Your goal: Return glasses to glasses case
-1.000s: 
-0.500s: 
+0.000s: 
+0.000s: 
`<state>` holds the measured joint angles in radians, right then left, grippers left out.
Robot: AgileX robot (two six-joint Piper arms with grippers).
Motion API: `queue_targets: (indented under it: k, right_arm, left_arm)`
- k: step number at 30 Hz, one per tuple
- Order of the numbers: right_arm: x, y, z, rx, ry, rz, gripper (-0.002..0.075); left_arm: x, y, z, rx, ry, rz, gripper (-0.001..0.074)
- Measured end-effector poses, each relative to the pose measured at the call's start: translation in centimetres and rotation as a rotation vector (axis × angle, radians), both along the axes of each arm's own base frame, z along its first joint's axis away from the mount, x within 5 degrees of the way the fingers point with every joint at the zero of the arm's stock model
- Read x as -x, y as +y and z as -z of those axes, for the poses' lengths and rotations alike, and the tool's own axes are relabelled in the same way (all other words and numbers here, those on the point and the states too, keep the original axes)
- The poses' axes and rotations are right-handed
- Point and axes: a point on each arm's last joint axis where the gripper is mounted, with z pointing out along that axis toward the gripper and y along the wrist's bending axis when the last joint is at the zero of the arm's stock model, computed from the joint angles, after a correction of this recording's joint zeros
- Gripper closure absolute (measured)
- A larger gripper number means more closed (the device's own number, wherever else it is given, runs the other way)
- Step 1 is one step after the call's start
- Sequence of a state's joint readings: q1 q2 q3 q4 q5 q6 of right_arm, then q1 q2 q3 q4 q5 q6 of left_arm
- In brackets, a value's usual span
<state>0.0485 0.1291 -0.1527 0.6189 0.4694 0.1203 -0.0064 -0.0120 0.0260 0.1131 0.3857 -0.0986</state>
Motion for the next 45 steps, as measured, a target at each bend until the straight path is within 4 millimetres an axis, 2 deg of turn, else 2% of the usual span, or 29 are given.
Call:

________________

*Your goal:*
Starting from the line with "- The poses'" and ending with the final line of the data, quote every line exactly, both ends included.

*Solution:*
- The poses' axes and rotations are right-handed
- Point and axes: a point on each arm's last joint axis where the gripper is mounted, with z pointing out along that axis toward the gripper and y along the wrist's bending axis when the last joint is at the zero of the arm's stock model, computed from the joint angles, after a correction of this recording's joint zeros
- Gripper closure absolute (measured)
- A larger gripper number means more closed (the device's own number, wherever else it is given, runs the other way)
- Step 1 is one step after the call's start
- Sequence of a state's joint readings: q1 q2 q3 q4 q5 q6 of right_arm, then q1 q2 q3 q4 q5 q6 of left_arm
- In brackets, a value's usual span
<state>0.0485 0.1291 -0.1527 0.6189 0.4694 0.1203 -0.0064 -0.0120 0.0260 0.1131 0.3857 -0.0986</state>
Motion for the next 45 steps, as measured, a target at each bend until the straight path is within 4 millimetres an axis, 2 deg of turn, else 2% of the usual span, or 29 are given.
Call:

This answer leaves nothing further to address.